Leave out the images and repeat every entry below exactly.

Stored data
%%

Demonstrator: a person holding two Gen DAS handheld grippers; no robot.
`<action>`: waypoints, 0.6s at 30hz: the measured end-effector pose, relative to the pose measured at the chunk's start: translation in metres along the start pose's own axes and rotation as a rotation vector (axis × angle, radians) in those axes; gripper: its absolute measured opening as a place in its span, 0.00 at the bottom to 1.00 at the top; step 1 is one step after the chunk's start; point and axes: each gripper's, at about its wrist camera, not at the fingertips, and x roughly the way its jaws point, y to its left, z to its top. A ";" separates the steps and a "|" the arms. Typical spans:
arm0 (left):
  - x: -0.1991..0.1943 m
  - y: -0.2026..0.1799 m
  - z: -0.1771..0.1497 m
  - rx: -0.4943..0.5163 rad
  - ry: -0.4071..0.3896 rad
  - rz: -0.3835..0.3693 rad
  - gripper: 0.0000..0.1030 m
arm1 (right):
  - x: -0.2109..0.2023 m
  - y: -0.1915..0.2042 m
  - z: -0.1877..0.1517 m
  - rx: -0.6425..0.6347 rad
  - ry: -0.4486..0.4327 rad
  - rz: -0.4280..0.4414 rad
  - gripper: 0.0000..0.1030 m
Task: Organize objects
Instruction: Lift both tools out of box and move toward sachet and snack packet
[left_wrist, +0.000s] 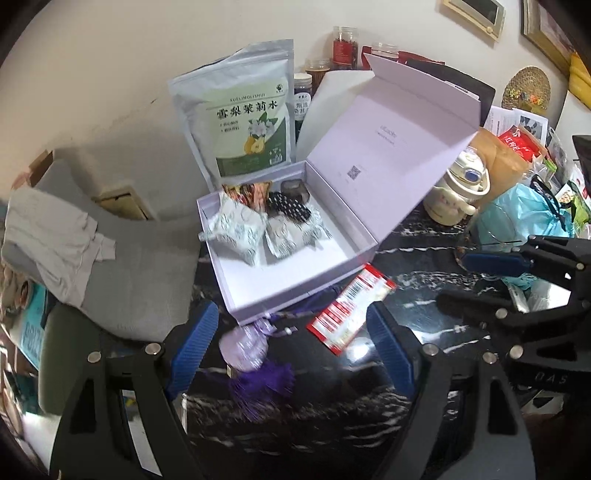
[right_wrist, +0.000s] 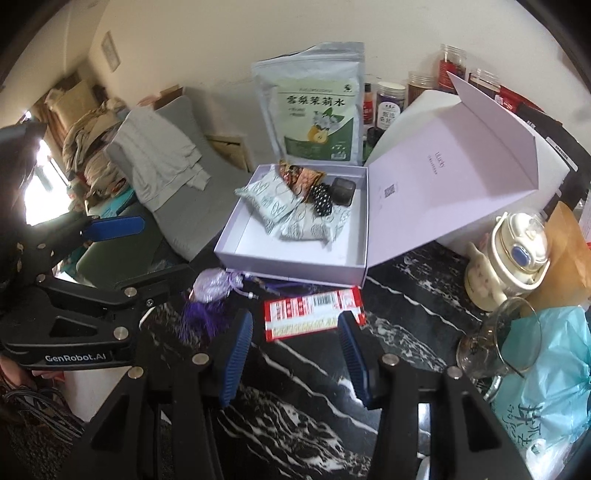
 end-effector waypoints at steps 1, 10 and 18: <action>-0.003 -0.004 -0.004 -0.003 0.000 0.006 0.79 | -0.002 0.001 -0.003 -0.008 0.001 0.005 0.47; -0.029 -0.028 -0.039 -0.060 -0.006 0.049 0.79 | -0.018 0.003 -0.033 -0.064 0.005 0.037 0.47; -0.029 -0.033 -0.084 -0.141 0.044 0.070 0.79 | -0.002 0.002 -0.057 -0.081 0.052 0.064 0.47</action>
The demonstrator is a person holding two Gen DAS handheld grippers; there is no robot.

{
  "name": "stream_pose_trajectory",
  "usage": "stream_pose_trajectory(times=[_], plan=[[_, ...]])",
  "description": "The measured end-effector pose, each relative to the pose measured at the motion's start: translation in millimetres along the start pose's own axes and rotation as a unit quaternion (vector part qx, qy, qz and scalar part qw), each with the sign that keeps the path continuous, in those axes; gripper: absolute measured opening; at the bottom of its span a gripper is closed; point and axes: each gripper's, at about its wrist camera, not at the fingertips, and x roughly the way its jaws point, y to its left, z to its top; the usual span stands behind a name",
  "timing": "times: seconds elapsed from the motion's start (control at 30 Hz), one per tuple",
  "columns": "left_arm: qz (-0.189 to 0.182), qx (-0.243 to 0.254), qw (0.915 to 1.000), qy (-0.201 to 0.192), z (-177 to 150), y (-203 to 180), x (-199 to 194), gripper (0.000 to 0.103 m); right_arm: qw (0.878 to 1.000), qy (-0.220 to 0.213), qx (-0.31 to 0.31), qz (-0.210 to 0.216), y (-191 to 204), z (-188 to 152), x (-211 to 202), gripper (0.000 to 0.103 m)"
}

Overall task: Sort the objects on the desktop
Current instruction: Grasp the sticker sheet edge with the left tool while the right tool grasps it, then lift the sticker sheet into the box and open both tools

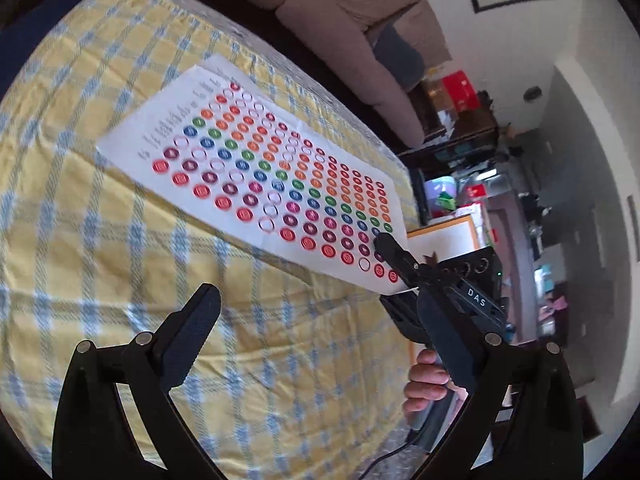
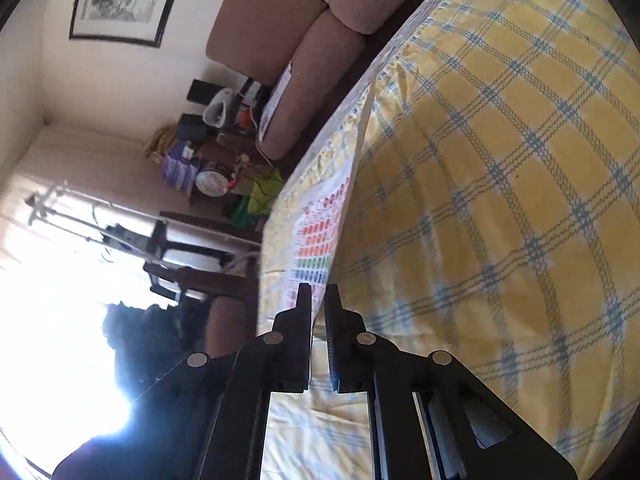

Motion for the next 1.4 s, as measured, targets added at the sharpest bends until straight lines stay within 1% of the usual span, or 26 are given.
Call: stream_pose_trajectory(times=[0.07, 0.13, 0.2, 0.23, 0.27, 0.3, 0.33, 0.37, 0.4, 0.47, 0.53, 0.6, 0.7, 0.77, 0.83, 0.9, 0.97, 1.0, 1.07, 1.2, 1.27, 1.33, 1.4], plan=[[-0.015, -0.031, 0.9993, 0.014, -3, 6, 15, 0.098, 1.000, 0.003, 0.006, 0.007, 5, -3, -2, 0.008], [-0.041, -0.064, 0.9971, -0.001, 1, 14, 24, 0.098, 1.000, 0.011, 0.003, 0.008, 11, -8, -3, 0.008], [-0.049, -0.094, 0.9942, -0.018, 8, 23, 30, 0.097, 1.000, 0.014, -0.010, 0.003, 16, -16, -7, 0.008], [-0.056, -0.106, 0.9925, -0.024, 12, 27, 34, 0.096, 1.000, 0.016, -0.015, -0.001, 18, -19, -7, 0.008], [-0.062, -0.115, 0.9910, -0.029, 15, 30, 38, 0.092, 1.000, 0.018, -0.016, -0.005, 17, -23, -7, 0.008], [-0.067, -0.117, 0.9903, -0.034, 18, 30, 40, 0.066, 1.000, 0.020, -0.012, -0.003, 15, -27, -8, 0.008], [-0.056, -0.110, 0.9917, -0.037, 21, 27, 42, 0.016, 1.000, 0.021, -0.011, -0.003, 15, -30, -8, 0.008], [-0.024, -0.097, 0.9944, -0.035, 21, 22, 46, 0.000, 1.000, 0.022, -0.018, -0.008, 17, -33, -8, 0.008], [-0.010, -0.093, 0.9951, -0.032, 21, 20, 50, 0.002, 0.999, 0.023, -0.037, -0.023, 20, -36, -10, 0.008], [-0.002, -0.082, 0.9962, -0.028, 17, 11, 53, 0.002, 0.995, 0.027, -0.079, -0.055, 31, -42, -13, 0.008], [0.025, -0.053, 0.9980, -0.025, 12, -6, 52, 0.003, 0.991, 0.027, -0.108, -0.072, 42, -47, -19, 0.008], [0.037, -0.029, 0.9986, -0.024, 5, -28, 47, 0.003, 0.986, 0.024, -0.138, -0.085, 55, -54, -28, 0.008], [0.033, -0.005, 0.9991, -0.027, -1, -66, 36, 0.003, 0.982, 0.013, -0.167, -0.086, 77, -62, -53, 0.008], [0.029, 0.017, 0.9991, -0.027, -5, -101, 31, 0.004, 0.981, 0.002, -0.177, -0.083, 89, -67, -74, 0.008], [0.024, 0.043, 0.9984, -0.027, -9, -140, 32, 0.004, 0.979, -0.019, -0.188, -0.080, 104, -70, -103, 0.008], [0.015, 0.069, 0.9973, -0.022, -18, -181, 41, 0.004, 0.977, -0.054, -0.189, -0.078, 115, -73, -140, 0.008], [0.005, 0.092, 0.9957, -0.011, -27, -219, 56, 0.004, 0.975, -0.085, -0.187, -0.081, 122, -73, -174, 0.008], [0.001, 0.103, 0.9946, -0.004, -32, -237, 66, 0.007, 0.973, -0.105, -0.185, -0.086, 123, -74, -196, 0.008], [-0.006, 0.126, 0.9920, 0.012, -45, -272, 87, 0.007, 0.970, -0.133, -0.179, -0.093, 121, -74, -233, 0.008], [-0.027, 0.145, 0.9877, 0.052, -78, -326, 136, 0.007, 0.965, -0.189, -0.147, -0.111, 98, -71, -309, 0.009], [-0.031, 0.158, 0.9846, 0.069, -95, -350, 159, 0.007, 0.961, -0.208, -0.135, -0.119, 84, -70, -341, 0.009], [-0.036, 0.167, 0.9815, 0.087, -106, -372, 185, 0.007, 0.960, -0.217, -0.127, -0.122, 71, -68, -365, 0.010], [-0.044, 0.169, 0.9786, 0.109, -120, -390, 212, 0.007, 0.956, -0.229, -0.122, -0.134, 55, -66, -388, 0.010]])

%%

Solution to this exercise —
Demonstrator: a person holding two Gen DAS handheld grippers; no robot.
`<action>`: waypoints, 0.6s at 30hz: the measured end-effector pose, relative to the pose measured at the chunk's start: translation in metres along the start pose's own axes and rotation as a rotation vector (axis × angle, radians) in those axes; gripper: its absolute measured opening as a place in its span, 0.00 at the bottom to 1.00 at the top; step 1 is one step after the chunk's start; point and axes: each gripper's, at about its wrist camera, not at the fingertips, and x roughly the way its jaws point, y to its left, z to its top. A ";" separates the steps and a "|" the arms. Typical spans:
arm0 (left):
  - x: -0.1991..0.1943 m
  - y: -0.2026..0.1799 m
  - z: -0.1771..0.1497 m
  - rx: -0.4943..0.5163 rad
  - ry: -0.4071..0.3896 rad
  - rz: -0.3835..0.3693 rad
  - gripper: 0.0000..0.1030 m
arm1 (right):
  - x: -0.2109..0.2023 m
  - y: -0.1915..0.2042 m
  - z: -0.1877..0.1517 m
  - rx: -0.6425..0.6347 rad
  - ry: -0.4486..0.4327 rad
  - rz: -0.4280..0.4414 rad
  - gripper: 0.0000..0.1030 m
Task: Organize objects
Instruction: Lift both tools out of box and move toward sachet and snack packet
[left_wrist, +0.000s] 
[right_wrist, +0.000s] 
 end-effector waypoints at steps 1, 10 and 18: <action>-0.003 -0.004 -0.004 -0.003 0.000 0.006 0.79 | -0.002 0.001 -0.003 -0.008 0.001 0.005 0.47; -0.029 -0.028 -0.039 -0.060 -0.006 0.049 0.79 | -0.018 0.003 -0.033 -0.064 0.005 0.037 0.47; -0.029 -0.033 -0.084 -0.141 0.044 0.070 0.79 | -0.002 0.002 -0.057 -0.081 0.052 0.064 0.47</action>
The demonstrator is a person holding two Gen DAS handheld grippers; there is no robot.

{
  "name": "stream_pose_trajectory",
  "usage": "stream_pose_trajectory(times=[_], plan=[[_, ...]])",
  "description": "The measured end-effector pose, each relative to the pose measured at the motion's start: translation in millimetres along the start pose's own axes and rotation as a unit quaternion (vector part qx, qy, qz and scalar part qw), each with the sign that keeps the path continuous, in those axes; gripper: absolute measured opening; at the bottom of its span a gripper is closed; point and axes: each gripper's, at about its wrist camera, not at the fingertips, and x roughly the way its jaws point, y to its left, z to its top; the usual span stands behind a name",
  "timing": "times: seconds elapsed from the motion's start (control at 30 Hz), one per tuple",
  "columns": "left_arm: qz (-0.189 to 0.182), qx (-0.243 to 0.254), qw (0.915 to 1.000), qy (-0.201 to 0.192), z (-177 to 150), y (-203 to 180), x (-199 to 194), gripper (0.000 to 0.103 m); right_arm: qw (0.878 to 1.000), qy (-0.220 to 0.213), qx (-0.31 to 0.31), qz (-0.210 to 0.216), y (-191 to 204), z (-188 to 152), x (-211 to 202), gripper (0.000 to 0.103 m)"
}

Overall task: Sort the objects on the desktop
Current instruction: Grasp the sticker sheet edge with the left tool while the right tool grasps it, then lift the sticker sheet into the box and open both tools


Motion for the next 1.4 s, as measured, targets added at the sharpest bends until straight lines stay within 1% of the usual span, or 26 are given.
Call: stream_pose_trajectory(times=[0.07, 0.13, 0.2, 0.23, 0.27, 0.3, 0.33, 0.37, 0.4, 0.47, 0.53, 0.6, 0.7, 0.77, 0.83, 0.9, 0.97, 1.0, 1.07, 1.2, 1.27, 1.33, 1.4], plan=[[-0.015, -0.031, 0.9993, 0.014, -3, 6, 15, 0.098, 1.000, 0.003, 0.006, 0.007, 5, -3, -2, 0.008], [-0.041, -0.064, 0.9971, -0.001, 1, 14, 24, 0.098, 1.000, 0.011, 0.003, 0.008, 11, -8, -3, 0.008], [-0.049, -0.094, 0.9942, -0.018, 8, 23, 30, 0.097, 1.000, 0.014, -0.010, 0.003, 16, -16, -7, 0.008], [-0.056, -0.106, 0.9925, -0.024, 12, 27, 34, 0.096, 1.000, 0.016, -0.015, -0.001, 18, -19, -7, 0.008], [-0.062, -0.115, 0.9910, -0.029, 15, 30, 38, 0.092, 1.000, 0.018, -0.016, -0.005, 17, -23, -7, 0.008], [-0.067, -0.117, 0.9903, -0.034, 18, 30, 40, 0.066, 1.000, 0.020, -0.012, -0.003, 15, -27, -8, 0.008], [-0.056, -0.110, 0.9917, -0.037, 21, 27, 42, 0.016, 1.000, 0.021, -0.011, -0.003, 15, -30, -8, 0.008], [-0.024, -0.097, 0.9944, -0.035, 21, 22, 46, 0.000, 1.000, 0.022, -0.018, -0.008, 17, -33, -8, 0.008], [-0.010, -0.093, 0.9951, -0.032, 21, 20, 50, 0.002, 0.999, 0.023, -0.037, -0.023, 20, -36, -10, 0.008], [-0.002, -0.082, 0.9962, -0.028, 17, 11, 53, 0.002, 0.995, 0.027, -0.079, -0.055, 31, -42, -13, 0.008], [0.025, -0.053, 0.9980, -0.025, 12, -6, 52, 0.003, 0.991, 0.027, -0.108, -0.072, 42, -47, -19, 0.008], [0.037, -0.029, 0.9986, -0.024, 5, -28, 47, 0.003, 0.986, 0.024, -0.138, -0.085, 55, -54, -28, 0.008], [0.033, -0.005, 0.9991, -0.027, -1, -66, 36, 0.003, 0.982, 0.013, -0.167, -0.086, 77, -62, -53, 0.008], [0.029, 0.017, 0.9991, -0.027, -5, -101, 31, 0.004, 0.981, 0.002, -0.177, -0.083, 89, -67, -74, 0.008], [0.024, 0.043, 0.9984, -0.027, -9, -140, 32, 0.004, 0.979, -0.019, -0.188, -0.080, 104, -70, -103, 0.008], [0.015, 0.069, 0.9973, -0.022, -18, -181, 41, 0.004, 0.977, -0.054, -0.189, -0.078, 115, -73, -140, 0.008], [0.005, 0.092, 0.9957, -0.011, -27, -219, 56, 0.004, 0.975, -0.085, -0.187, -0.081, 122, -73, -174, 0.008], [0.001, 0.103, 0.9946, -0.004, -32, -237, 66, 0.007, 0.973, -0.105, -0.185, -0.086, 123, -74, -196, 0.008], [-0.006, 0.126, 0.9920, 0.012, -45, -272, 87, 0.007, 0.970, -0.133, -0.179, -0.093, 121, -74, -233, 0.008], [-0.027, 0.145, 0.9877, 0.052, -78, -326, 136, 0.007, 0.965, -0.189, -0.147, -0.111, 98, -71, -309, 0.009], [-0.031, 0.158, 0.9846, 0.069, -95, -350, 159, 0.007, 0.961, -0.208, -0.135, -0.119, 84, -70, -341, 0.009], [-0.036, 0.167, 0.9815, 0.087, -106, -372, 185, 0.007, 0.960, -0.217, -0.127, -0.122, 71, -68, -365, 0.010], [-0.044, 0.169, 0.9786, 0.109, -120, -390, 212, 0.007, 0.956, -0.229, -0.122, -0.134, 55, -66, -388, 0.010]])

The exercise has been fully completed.